Probiotics and Diabetes?
Probiotics are popular for healthy digestion and a strong immune system. More recently, the science community researched their potential benefit in another avenues of health: glucose levels. A study published in Diabetes shows promise in developing a probiotic that would help lower blood glucose levels, the diabetes dilemma.
February 19, 2015
Probiotics are popular for healthy digestion and a strong immune system. More recently, the science community researched their potential benefit in another avenues of health: glucose levels. A study published in Diabetes shows promise in developing a probiotic that would help lower blood glucose levels, the diabetes dilemma (Jan. 27, 2015).
Researchers at Cornell University investigated whether daily oral administration of human bacteria, Lactobacillus, engineered to secrete a glucagon-like peptide (GLP-1) could ameliorate hyperglycemia in a rat model of diabetes by reprogramming intestinal cells into glucose-responsive insulin-secreting cells. After 90 days, the diabetic rats fed Lactobacilli daily showed significant increases in insulin levels and, additionally, were significantly more glucose-tolerant than those fed the parent bacterial strain.
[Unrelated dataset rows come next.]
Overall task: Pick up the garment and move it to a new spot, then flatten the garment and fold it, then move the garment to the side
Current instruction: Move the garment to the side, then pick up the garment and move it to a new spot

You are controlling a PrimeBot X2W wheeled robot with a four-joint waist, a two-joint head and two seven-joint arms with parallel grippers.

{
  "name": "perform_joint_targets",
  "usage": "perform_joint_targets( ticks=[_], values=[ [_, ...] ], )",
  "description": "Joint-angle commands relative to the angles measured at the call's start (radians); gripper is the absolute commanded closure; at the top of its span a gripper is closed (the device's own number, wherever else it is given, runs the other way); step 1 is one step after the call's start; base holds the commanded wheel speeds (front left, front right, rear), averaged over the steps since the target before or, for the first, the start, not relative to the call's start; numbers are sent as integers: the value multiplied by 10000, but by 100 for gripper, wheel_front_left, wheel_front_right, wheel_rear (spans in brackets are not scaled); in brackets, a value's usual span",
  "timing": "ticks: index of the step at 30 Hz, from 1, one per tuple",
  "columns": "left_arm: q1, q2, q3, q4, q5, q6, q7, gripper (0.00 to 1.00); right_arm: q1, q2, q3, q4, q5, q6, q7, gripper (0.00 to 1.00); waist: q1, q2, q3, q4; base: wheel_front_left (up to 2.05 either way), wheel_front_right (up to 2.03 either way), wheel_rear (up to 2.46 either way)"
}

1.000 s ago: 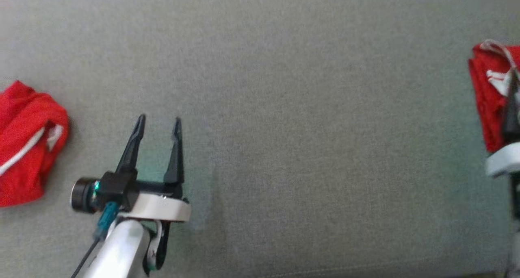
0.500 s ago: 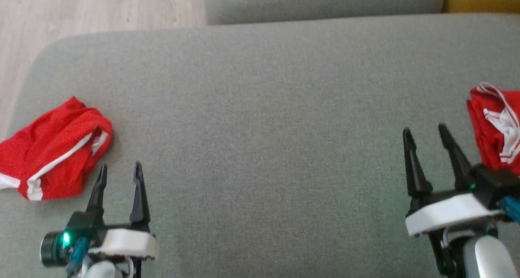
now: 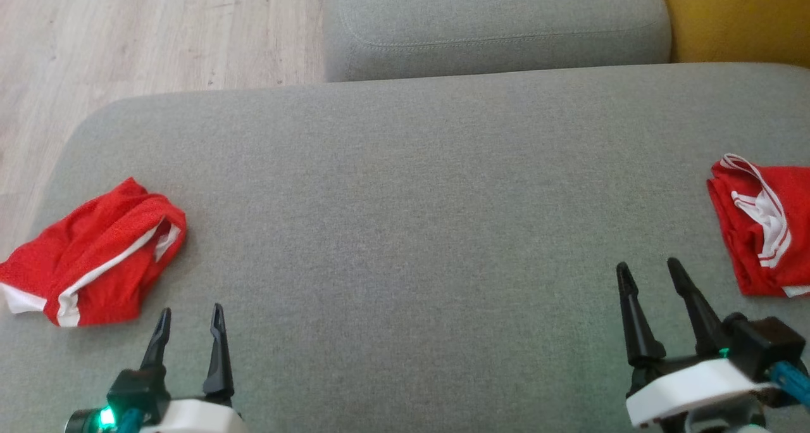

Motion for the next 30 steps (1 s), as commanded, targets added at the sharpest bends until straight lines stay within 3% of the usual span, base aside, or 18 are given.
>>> perform_joint_targets(
  ticks=[1,18,24,30],
  values=[
    [-341,251,377,-344,-121,48,3,0,-229,-58,280,-419,105,37,-28,0,1,-1,-15,1,0,0,0],
    [-506,284,258,-477,-165,146,125,0,-258,-57,332,-448,-28,37,9,0,1,-1,83,166,0,0,0],
    [-882,193,203,-434,-142,92,-19,0,-378,-57,229,-658,-222,37,116,0,1,-1,325,730,0,0,0],
    [-1624,-141,234,-303,-181,42,-319,0,-637,-57,194,-1159,-532,37,396,0,1,-1,810,1966,0,0,0]
  ],
)
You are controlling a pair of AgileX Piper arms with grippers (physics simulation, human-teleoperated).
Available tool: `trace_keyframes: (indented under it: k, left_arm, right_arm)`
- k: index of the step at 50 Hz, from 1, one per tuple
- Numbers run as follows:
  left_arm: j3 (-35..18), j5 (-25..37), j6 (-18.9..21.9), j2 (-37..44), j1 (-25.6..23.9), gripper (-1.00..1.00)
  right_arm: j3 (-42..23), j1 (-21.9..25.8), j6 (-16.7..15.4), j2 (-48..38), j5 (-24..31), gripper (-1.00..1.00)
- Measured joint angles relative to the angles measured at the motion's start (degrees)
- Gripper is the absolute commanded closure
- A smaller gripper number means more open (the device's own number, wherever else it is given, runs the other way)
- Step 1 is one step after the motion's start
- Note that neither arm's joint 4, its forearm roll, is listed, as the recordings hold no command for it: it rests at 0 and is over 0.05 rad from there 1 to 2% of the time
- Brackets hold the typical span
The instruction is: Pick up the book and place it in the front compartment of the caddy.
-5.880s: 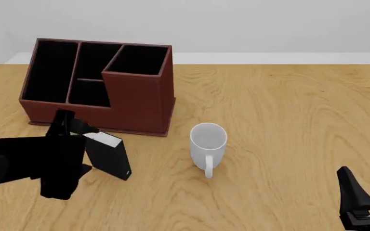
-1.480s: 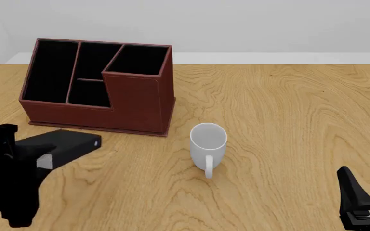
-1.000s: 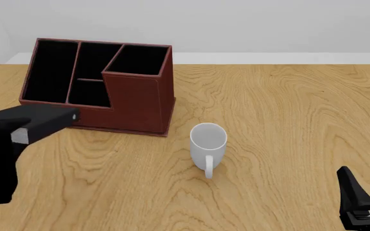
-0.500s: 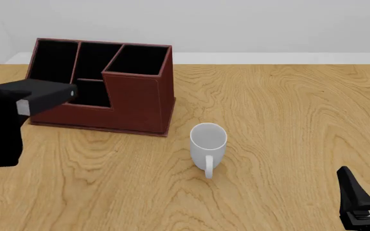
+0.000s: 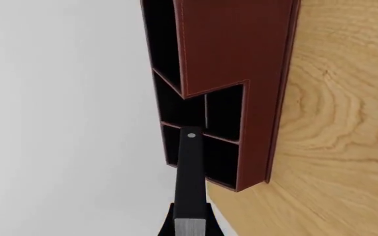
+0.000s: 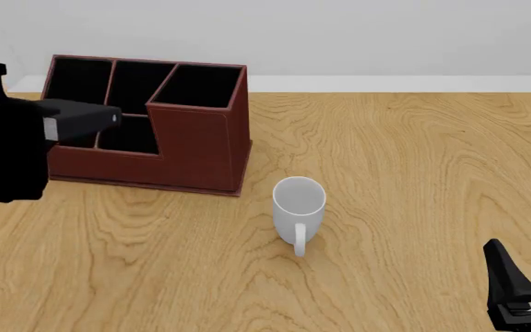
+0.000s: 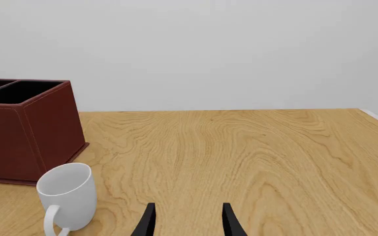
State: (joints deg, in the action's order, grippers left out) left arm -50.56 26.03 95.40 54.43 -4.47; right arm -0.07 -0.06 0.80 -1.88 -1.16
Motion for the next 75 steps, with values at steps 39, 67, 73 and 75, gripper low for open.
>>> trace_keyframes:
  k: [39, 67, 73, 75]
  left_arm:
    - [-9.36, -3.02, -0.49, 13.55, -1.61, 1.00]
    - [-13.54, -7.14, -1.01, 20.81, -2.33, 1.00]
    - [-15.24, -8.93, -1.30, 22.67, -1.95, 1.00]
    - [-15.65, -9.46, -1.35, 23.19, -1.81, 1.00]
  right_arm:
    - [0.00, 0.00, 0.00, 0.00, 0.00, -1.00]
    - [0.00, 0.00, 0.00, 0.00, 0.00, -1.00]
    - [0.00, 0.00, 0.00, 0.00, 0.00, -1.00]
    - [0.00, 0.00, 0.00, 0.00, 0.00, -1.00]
These rats developed insulin-producing cells within the upper intestine in numbers sufficient to replace approximately 25 to 33 percent of the insulin capacity of non-diabetic healthy rats. There was no change in blood glucose levels when they probiotic was given to healthy rats.
These results provide evidence of the potential for a safe and effective non-absorbed oral treatment for diabetes and support the concept of engineered commensal bacterial signaling to mediate enteric cell function in vivo.